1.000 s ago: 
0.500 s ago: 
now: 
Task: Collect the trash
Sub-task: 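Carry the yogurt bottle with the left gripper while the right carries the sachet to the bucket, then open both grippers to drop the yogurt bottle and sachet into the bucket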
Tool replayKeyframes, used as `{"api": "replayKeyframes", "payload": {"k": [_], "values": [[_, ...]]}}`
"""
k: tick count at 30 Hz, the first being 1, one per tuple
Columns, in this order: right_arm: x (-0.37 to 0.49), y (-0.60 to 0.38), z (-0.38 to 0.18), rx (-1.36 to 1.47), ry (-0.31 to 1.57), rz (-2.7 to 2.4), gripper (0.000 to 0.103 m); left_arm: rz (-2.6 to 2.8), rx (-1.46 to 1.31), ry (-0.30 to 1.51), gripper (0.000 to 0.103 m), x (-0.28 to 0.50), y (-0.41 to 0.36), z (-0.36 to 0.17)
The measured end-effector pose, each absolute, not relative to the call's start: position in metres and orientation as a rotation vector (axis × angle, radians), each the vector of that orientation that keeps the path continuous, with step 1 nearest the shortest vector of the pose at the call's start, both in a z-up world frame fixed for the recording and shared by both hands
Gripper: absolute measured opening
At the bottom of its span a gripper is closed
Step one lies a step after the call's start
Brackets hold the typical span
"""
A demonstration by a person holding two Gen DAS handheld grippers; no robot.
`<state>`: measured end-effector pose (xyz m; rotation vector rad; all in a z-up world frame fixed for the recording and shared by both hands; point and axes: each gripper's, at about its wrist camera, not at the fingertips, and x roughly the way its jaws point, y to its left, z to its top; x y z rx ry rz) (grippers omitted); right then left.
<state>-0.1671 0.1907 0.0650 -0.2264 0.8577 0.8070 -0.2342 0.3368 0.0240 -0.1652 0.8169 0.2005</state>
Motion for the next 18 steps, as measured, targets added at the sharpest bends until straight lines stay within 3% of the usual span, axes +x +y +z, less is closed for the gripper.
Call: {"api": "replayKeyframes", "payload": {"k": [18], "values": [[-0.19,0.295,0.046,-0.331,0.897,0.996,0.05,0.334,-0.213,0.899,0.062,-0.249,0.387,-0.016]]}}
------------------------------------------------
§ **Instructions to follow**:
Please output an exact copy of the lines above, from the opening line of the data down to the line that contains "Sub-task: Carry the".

§ **Problem solution**:
1.000 s ago: 
0.500 s ago: 
now: 
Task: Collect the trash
Sub-task: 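Carry the yogurt bottle with the left gripper while the right carries the sachet to the bucket, then open both grippers to drop the yogurt bottle and sachet into the bucket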

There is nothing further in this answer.